In the records below, find each line with the word "frame" and copy it.

SUPPLIED INFORMATION below:

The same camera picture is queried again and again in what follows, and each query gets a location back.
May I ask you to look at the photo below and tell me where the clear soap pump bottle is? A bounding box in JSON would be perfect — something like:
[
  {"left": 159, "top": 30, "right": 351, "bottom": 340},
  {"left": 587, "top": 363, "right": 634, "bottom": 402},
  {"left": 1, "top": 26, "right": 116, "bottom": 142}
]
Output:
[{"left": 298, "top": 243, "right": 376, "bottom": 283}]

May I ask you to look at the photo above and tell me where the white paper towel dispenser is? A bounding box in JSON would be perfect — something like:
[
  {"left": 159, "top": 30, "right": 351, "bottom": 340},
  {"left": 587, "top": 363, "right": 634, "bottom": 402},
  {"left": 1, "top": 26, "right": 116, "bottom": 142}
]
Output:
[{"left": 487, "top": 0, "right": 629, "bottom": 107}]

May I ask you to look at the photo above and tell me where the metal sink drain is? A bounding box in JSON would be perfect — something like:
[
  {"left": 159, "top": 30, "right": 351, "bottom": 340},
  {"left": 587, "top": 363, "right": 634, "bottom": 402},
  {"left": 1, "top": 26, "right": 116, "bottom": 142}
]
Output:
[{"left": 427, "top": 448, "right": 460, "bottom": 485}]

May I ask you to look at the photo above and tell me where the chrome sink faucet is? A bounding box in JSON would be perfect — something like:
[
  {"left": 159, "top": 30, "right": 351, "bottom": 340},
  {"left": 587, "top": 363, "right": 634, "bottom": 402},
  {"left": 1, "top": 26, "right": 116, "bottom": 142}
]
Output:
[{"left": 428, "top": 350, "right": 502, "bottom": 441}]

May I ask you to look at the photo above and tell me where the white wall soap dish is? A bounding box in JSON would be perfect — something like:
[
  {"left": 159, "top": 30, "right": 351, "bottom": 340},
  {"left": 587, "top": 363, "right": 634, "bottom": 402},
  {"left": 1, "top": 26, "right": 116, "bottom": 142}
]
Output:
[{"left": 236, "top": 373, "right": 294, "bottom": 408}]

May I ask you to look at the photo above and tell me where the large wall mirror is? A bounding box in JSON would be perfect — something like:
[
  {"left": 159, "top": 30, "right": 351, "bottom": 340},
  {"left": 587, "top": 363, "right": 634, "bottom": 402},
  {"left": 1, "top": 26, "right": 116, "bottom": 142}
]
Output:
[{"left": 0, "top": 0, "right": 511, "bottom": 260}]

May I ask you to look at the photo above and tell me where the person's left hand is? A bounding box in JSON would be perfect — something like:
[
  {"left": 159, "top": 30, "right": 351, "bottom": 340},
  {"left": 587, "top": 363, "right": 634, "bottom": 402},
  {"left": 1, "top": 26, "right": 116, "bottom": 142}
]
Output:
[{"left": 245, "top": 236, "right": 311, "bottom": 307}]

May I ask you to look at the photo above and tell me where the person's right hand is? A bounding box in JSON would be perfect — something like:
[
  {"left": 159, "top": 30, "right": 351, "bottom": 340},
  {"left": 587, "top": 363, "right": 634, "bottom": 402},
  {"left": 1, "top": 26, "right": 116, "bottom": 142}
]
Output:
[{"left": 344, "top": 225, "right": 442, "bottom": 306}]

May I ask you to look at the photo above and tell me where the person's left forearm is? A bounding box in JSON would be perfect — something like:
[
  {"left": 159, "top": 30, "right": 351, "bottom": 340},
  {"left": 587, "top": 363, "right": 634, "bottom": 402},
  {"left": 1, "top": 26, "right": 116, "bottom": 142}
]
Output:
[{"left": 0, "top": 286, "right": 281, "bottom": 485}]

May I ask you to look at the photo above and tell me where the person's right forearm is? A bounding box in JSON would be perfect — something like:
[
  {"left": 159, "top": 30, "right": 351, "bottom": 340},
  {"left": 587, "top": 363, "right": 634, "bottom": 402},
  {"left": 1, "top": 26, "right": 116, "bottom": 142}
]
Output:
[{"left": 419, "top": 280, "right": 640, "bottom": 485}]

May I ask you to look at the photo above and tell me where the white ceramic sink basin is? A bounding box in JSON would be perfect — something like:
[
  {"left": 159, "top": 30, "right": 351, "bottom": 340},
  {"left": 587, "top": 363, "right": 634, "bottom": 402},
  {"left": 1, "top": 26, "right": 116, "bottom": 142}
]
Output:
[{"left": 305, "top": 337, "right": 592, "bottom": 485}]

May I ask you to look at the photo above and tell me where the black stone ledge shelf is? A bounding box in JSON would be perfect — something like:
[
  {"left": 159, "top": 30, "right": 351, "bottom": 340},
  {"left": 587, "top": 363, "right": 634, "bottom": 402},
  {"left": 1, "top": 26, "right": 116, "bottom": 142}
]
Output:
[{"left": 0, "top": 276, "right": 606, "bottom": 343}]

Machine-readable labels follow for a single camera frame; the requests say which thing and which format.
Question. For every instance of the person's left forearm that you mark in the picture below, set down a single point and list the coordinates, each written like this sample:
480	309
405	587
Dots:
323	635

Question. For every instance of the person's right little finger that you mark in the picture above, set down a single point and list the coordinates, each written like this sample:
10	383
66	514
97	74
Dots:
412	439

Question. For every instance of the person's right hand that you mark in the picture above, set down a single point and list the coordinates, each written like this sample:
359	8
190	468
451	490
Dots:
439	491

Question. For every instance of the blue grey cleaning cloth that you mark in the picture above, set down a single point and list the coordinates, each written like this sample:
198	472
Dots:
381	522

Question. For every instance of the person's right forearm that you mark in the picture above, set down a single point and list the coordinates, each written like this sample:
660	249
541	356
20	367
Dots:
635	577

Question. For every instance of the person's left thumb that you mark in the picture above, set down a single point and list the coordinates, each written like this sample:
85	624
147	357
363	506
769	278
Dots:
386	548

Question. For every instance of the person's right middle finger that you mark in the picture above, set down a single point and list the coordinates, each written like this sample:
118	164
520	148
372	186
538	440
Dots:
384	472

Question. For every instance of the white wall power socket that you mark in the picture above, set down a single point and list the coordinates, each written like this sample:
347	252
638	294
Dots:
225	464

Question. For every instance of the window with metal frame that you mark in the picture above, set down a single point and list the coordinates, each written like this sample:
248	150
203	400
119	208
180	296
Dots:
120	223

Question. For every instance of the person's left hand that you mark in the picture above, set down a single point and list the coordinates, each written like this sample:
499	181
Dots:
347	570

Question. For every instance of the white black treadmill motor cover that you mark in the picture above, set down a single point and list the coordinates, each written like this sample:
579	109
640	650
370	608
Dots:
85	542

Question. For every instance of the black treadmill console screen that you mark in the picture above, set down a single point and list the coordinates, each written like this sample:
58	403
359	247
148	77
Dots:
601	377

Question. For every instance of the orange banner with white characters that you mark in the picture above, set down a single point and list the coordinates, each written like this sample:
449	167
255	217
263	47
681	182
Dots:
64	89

End of SUPPLIED INFORMATION.

**REPLY**
Machine-readable labels follow for a single camera frame; the requests say which thing and which format.
Question. For every instance of the window with metal frame that you mark in the picture above, set down a single point and list the coordinates, each written like this sample:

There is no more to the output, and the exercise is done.